For Pulaski County, Illinois, the IRS Collection Financial Standards for Housing and Utilities currently list 'N/A' for all household sizes. This means there isn't a pre-set amount the IRS automatically allows for housing in this specific area. However, the U.S. Department of Housing and Urban Development (HUD) provides Fair Market Rent (FMR) data for Pulaski County, IL, which can serve as a benchmark for reasonable housing costs. For instance, the HUD FMR for a 1-bedroom apartment is $1140.0, and for a 2-bedroom, it is $1280.0. If your actual housing expenses are reasonable and necessary, you can request a deviation from the standard (or lack thereof) under IRM 5.15.1.10 when submitting Form 433-A, ensuring your actual costs are considered by the IRS.
To qualify for Currently Not Collectible (CNC) status in Illinois, including Pulaski County, you must demonstrate to the IRS that you lack the ability to pay your tax debt due to economic hardship. This involves preparing and submitting Form 433-A, Collection Information Statement, which details your income, assets, and all monthly expenses. The IRS will compare your total monthly income against your allowable expenses, which are determined by the National and Local Collection Financial Standards. For example, a single individual in Pulaski County, IL, is allowed $812 for food, clothing, and other necessities, and $858 for one-car transportation. If your allowable expenses exceed your net disposable income, the IRS may place your account in CNC status under IRM 5.16.1. This temporarily stops active collection efforts, although your tax liability, including interest and penalties, will continue to accrue.
When the IRS issues a wage levy (Form 668-W, Notice of Levy on Wages, Salary, and Other Income) in Pulaski County, IL, they cannot take your entire paycheck. Federal law, specifically IRC §6331, mandates that a portion of your wages must be exempt from the levy to cover basic living expenses. The exact exempt amount depends on your filing status and the number of dependents you claim. According to IRS Publication 1494 for 2025, a single individual with zero dependents has $1096.67 per month exempted from levy, while a married individual filing jointly with one dependent has $2286.67 exempted. The IRS calculates the non-exempt portion, which is then sent directly to the IRS by your employer. This differs from state wage garnishment limits, which typically follow the federal CCPA limits of 25% of disposable earnings or the amount above 30 times the federal minimum wage.

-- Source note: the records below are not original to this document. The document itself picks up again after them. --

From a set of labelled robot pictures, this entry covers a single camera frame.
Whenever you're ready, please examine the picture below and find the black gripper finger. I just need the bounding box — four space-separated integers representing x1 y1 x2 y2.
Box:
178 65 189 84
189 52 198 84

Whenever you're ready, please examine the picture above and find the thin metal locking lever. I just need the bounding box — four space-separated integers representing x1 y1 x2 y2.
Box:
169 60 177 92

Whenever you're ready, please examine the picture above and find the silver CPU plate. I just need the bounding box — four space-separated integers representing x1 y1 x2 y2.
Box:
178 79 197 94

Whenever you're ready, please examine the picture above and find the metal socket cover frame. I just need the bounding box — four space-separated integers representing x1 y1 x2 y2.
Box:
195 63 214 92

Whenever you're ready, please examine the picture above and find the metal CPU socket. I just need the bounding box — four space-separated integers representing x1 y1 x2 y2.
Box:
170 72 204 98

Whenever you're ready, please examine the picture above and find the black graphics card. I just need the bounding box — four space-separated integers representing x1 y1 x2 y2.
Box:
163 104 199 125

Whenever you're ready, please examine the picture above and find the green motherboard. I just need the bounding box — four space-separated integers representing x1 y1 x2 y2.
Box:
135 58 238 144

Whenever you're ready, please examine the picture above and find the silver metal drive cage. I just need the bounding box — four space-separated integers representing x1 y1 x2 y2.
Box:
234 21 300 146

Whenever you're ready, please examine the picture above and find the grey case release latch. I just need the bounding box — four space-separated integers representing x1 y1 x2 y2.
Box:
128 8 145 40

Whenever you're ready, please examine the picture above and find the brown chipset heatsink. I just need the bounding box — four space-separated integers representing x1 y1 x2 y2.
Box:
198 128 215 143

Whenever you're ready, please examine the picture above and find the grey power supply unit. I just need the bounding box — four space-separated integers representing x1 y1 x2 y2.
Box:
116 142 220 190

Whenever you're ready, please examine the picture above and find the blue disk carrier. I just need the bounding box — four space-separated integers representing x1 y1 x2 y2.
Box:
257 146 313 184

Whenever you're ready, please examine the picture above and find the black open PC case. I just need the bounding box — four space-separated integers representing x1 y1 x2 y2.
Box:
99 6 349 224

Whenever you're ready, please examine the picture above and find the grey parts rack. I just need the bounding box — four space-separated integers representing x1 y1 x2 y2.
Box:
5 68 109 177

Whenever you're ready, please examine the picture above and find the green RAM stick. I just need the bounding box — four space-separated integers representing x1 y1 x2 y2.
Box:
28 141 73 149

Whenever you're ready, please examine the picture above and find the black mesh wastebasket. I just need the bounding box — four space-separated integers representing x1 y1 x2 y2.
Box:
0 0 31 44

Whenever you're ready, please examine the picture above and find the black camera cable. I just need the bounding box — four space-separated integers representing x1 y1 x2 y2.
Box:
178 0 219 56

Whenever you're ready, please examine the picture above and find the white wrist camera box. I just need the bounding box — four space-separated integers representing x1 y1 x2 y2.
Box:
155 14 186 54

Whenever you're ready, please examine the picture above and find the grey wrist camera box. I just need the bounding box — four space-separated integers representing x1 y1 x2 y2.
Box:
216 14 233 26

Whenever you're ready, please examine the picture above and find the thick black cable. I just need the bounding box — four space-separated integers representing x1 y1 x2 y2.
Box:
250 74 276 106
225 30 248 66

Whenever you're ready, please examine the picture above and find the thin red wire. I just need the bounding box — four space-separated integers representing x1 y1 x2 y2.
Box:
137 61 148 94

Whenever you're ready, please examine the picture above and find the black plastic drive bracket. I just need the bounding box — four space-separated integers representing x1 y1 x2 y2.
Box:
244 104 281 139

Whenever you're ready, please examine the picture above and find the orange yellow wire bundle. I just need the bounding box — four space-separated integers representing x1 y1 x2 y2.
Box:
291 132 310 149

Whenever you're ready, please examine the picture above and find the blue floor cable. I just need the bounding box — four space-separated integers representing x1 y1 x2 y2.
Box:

In Pulaski County, Illinois, the IRS Collection Financial Standards do not provide a specific housing allowance, showing 'N/A' for all household sizes. This means that if your rent is higher than what the IRS might implicitly consider reasonable, you are not necessarily out of options. You must document your actual, necessary, and reasonable housing expenses on Form 433-A. For instance, if your rent is $1280.0 for a 2-bedroom apartment, which aligns with HUD Fair Market Rent data for Pulaski County, IL, you should provide proof of this expense. Under IRM 5.15.1.10, you can request a deviation from the standard (or lack thereof), arguing that your actual expenses are essential for your health and welfare. Providing bank statements, lease agreements, and utility bills will be crucial to support your claim for higher housing costs.
The IRS generally has 10 years to collect a tax debt, a period known as the Collection Statute Expiration Date (CSED). This 10-year period typically begins from the date the tax was assessed, as outlined in Internal Revenue Code (IRC) §6502. It is a critical deadline for both the IRS and taxpayers in Pulaski County, IL. While being placed in Currently Not Collectible (CNC) status can halt active collection efforts, it is vital to understand that CNC status itself does not extend the CSED. Certain actions, such as filing an Offer in Compromise (Form 656) or requesting a Collection Due Process (CDP) hearing, can pause or extend the CSED. For taxpayers in CNC status, the 10-year clock generally continues to run, making it a strategic option for those with limited ability to pay as the CSED approaches.